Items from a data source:
BEGIN
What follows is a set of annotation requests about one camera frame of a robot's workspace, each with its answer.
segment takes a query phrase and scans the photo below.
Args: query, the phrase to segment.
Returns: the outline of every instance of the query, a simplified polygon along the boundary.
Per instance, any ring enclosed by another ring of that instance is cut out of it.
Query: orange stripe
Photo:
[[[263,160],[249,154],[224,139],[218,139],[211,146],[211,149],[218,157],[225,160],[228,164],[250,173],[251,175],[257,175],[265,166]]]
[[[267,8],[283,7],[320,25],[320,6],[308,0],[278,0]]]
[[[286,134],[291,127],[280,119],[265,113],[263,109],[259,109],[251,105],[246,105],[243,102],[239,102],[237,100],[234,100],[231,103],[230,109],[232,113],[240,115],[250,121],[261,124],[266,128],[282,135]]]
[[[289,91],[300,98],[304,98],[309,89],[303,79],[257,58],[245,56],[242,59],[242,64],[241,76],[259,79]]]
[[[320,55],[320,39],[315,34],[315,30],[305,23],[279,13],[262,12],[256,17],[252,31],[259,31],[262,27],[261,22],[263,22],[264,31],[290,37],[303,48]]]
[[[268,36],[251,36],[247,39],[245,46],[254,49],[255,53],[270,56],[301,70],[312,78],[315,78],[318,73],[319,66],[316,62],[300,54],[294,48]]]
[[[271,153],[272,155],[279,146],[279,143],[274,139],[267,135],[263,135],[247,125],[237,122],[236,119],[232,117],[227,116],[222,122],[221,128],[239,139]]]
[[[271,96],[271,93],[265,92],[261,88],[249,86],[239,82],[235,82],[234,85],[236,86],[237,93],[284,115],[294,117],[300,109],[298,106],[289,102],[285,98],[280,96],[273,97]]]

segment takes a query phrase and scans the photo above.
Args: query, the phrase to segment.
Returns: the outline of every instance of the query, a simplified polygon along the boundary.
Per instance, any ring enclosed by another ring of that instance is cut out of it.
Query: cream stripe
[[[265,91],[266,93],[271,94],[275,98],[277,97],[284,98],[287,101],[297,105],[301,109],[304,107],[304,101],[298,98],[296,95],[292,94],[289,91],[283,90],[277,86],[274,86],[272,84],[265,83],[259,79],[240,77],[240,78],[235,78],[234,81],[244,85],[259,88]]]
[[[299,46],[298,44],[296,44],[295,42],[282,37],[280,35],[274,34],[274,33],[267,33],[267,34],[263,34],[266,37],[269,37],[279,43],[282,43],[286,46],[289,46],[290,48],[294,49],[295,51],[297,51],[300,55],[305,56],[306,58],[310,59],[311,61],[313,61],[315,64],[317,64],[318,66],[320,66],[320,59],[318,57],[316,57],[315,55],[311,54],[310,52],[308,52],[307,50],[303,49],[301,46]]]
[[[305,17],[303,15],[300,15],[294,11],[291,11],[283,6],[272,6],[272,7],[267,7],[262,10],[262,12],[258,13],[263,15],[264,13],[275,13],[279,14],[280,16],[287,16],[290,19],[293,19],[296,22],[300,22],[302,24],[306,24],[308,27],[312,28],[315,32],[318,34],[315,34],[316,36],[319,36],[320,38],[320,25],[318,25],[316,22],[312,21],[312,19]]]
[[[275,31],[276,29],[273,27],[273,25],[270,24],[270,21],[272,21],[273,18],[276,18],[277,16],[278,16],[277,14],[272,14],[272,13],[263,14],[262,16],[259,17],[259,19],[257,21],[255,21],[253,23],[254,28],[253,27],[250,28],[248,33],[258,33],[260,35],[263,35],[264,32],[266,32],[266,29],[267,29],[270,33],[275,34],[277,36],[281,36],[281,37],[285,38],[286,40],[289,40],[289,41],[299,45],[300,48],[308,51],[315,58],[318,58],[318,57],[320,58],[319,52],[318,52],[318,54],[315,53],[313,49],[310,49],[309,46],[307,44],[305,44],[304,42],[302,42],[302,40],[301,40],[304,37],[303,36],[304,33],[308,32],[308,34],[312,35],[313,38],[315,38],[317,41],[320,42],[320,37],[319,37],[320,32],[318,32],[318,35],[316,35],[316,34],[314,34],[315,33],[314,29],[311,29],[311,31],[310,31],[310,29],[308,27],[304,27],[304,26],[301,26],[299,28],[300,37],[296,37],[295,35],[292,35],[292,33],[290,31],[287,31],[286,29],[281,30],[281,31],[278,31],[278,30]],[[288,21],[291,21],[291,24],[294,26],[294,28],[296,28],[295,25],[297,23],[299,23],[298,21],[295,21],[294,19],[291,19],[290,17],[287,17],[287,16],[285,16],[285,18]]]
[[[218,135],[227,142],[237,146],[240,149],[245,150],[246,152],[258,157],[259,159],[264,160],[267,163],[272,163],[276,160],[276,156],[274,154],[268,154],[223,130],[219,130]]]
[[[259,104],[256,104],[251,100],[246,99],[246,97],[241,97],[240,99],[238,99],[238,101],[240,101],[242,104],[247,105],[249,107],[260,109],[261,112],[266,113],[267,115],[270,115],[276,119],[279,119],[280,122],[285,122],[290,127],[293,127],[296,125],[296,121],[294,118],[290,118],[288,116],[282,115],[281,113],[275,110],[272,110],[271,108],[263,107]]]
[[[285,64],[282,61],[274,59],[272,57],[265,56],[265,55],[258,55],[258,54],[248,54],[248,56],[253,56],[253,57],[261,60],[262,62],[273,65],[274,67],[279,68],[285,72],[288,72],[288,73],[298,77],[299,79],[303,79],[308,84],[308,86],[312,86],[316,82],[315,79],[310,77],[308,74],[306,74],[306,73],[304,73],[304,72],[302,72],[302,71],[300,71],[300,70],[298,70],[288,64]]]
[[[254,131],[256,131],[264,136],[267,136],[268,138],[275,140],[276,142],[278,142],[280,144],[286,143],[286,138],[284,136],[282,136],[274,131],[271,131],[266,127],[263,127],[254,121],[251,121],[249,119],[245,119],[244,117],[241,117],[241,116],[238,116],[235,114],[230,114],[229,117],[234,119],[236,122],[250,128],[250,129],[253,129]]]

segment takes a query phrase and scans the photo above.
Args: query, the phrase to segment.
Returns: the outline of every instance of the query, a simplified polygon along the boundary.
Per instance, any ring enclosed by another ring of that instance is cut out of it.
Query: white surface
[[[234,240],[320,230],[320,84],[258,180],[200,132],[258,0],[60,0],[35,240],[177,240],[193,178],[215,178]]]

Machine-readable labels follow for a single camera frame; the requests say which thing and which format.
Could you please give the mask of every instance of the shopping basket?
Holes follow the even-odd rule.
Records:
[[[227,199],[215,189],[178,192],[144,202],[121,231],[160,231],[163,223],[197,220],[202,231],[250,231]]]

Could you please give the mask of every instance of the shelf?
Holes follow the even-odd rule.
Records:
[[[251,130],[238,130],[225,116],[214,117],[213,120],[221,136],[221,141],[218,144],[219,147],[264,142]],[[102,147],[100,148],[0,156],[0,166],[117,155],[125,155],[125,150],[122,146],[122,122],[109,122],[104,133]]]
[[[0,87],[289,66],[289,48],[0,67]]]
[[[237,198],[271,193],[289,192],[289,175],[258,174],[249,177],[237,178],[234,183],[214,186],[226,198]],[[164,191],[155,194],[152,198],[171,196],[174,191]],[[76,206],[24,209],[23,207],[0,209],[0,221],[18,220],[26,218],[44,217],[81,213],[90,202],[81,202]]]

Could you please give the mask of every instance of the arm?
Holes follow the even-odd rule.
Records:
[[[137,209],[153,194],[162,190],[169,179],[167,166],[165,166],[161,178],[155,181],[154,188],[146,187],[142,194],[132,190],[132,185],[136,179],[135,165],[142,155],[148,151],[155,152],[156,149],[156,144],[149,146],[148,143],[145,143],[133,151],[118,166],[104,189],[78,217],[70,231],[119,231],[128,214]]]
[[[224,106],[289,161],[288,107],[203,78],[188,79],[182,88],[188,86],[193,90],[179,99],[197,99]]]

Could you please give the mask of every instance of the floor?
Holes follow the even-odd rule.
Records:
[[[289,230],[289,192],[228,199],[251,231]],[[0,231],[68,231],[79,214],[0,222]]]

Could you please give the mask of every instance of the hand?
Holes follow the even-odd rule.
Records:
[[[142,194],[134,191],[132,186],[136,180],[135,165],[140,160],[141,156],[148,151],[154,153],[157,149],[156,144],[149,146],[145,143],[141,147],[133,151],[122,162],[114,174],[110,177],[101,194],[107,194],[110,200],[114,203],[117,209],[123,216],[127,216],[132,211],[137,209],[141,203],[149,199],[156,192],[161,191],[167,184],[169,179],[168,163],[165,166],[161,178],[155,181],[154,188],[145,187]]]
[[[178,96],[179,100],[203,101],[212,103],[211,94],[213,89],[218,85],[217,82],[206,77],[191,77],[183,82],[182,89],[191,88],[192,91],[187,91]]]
END
Counting only lines with the word "Could" in them, say how many there are in the entries above, with no other words.

EXERCISE ANSWER: 5